▶ _WORK TO BE COMPLETED_
Write out each line from the data below that includes the word "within".

(Beginning of SUPPLIED MATERIAL)

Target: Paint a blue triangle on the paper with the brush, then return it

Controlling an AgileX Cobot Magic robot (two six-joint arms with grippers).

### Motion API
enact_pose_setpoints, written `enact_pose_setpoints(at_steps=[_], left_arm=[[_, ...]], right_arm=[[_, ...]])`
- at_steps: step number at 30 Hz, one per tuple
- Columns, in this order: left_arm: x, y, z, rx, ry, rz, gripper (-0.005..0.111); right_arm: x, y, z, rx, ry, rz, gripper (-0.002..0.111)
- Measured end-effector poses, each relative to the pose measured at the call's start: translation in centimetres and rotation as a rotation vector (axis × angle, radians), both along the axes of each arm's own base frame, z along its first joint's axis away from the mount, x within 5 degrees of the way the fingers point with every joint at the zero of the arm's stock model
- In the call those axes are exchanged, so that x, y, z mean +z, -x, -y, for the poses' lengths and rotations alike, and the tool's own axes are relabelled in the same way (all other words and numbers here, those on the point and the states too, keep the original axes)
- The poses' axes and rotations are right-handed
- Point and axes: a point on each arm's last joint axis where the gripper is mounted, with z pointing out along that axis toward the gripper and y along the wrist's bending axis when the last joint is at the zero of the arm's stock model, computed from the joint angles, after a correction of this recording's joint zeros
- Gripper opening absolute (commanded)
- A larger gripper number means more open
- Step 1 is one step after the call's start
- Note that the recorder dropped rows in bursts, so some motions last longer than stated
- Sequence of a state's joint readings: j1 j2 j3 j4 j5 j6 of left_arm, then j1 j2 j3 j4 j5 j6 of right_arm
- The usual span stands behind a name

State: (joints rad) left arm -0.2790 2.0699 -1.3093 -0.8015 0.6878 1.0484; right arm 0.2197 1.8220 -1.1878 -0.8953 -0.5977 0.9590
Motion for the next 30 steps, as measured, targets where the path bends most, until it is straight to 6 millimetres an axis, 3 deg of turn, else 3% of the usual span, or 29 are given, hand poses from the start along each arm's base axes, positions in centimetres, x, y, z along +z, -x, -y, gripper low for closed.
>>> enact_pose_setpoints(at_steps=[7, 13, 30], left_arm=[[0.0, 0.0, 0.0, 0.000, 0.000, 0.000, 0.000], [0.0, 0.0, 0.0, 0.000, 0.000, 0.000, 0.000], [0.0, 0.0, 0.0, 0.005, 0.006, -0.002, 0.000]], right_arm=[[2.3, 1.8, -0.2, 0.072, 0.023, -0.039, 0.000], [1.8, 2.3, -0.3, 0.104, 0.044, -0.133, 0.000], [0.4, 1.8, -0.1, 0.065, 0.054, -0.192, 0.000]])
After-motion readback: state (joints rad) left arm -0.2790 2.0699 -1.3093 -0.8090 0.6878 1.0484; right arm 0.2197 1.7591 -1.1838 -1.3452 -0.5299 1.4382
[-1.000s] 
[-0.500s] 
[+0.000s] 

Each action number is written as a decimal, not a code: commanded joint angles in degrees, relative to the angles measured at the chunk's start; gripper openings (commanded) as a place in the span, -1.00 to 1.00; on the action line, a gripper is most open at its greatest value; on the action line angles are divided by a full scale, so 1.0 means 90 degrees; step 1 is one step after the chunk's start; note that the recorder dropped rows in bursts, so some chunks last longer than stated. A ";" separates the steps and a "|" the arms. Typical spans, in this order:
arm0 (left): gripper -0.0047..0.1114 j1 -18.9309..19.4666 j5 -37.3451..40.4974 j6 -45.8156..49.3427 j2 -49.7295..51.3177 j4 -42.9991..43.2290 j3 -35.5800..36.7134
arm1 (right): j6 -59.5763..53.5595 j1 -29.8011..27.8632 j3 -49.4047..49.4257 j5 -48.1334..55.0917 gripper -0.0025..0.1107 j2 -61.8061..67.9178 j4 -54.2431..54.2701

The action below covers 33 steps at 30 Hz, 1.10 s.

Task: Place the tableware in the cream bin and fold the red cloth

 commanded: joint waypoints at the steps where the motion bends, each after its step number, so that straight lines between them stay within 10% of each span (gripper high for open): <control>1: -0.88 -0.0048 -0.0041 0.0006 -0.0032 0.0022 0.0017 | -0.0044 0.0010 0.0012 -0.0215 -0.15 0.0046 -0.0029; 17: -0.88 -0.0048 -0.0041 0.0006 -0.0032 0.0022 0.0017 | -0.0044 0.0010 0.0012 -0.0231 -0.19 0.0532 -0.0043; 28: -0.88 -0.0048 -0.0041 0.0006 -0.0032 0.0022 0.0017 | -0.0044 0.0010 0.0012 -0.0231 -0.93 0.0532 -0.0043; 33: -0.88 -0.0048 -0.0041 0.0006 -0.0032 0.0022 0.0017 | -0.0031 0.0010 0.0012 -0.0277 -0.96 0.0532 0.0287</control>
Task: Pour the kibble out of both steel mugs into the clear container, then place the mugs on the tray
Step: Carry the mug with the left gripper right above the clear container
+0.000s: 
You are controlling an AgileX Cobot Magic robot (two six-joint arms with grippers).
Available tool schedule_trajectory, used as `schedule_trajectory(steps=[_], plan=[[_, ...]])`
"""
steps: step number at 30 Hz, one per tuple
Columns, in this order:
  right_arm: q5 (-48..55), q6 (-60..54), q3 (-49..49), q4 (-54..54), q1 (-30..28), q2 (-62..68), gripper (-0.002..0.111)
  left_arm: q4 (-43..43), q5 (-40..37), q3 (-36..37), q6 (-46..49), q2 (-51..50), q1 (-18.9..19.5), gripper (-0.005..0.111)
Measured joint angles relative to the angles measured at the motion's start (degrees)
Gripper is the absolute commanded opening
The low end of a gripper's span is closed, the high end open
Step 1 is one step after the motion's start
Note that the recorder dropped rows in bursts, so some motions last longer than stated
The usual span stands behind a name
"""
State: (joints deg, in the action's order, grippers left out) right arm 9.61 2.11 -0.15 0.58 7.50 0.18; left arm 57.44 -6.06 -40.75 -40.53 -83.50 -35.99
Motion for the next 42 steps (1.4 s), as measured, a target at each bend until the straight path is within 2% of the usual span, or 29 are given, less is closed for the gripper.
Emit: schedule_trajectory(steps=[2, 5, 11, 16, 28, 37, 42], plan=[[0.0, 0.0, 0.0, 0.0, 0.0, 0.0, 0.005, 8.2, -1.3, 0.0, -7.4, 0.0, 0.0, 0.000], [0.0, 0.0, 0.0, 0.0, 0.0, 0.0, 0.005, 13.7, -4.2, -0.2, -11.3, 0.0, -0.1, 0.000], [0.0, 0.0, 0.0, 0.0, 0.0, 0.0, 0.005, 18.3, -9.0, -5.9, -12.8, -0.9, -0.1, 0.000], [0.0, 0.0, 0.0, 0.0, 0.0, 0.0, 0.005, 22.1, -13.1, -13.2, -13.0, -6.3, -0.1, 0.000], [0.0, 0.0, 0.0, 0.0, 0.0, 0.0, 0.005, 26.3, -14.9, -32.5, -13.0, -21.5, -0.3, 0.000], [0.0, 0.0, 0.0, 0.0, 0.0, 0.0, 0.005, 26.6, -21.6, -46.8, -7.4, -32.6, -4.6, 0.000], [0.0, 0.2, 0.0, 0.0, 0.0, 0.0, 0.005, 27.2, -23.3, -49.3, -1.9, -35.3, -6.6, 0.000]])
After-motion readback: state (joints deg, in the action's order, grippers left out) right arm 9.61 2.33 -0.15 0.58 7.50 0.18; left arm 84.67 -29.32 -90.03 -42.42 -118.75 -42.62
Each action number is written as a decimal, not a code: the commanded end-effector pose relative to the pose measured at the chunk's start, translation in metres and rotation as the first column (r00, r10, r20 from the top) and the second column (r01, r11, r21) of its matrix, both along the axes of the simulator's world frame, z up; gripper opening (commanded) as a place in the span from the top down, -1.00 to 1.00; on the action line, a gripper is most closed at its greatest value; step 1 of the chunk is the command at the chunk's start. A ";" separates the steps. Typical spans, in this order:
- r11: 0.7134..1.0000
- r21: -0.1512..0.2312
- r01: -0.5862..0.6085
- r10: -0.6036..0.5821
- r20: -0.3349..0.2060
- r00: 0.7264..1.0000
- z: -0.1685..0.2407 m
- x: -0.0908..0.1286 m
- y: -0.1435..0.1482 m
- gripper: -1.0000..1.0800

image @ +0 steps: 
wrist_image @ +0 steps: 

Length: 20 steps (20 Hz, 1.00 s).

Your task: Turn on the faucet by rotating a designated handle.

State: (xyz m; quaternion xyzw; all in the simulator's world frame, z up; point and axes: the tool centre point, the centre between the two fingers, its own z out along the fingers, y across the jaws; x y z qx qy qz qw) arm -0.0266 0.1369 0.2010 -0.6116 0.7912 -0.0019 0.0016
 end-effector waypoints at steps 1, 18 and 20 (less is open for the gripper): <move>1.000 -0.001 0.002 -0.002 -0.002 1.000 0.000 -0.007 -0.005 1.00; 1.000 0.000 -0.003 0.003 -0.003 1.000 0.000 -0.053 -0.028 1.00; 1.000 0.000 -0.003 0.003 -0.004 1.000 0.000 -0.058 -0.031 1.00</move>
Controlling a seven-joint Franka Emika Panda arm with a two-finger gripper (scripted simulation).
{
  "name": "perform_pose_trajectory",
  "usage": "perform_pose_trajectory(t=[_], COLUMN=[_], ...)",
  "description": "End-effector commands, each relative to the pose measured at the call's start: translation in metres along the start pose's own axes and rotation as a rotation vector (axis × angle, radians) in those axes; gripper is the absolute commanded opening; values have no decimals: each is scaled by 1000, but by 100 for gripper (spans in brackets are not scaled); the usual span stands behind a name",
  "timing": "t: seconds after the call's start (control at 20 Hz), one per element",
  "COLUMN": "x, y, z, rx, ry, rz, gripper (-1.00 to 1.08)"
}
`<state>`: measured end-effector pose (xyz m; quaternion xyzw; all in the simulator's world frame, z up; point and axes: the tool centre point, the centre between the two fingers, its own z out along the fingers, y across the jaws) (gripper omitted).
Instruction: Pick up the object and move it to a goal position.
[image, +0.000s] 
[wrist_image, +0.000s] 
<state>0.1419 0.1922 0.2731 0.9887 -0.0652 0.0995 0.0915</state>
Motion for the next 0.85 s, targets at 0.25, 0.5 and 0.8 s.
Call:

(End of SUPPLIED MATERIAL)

▶ _OUTPUT OF THE TASK_
- Measured end-effector poses, each relative to the pose measured at the call's start: translation in centimetres and rotation as a rotation vector (axis × angle, radians), both along the axes of each arm's own base frame, z along its first joint's axis away from the mount, x within 5 degrees of the way the fingers point with every joint at the zero of the arm's stock model
 commanded: joint waypoints at the steps where the motion bends, each after its step number, so that straight lines between them stay within 10% of each span (gripper high for open): <control>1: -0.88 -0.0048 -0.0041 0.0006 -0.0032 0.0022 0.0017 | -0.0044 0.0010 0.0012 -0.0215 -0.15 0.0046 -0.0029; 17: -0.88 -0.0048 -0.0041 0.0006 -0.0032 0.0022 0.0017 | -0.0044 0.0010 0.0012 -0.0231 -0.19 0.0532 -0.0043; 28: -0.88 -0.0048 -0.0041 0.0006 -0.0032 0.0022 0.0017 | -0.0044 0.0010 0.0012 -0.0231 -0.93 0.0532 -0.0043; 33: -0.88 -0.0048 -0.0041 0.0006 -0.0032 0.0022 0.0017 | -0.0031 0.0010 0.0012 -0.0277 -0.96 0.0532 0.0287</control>
Motion for the next 42 steps (1.4 s), as measured, a target at each bend until the straight path is within 2% of the usual span, or 29 are given, less is closed for the gripper.

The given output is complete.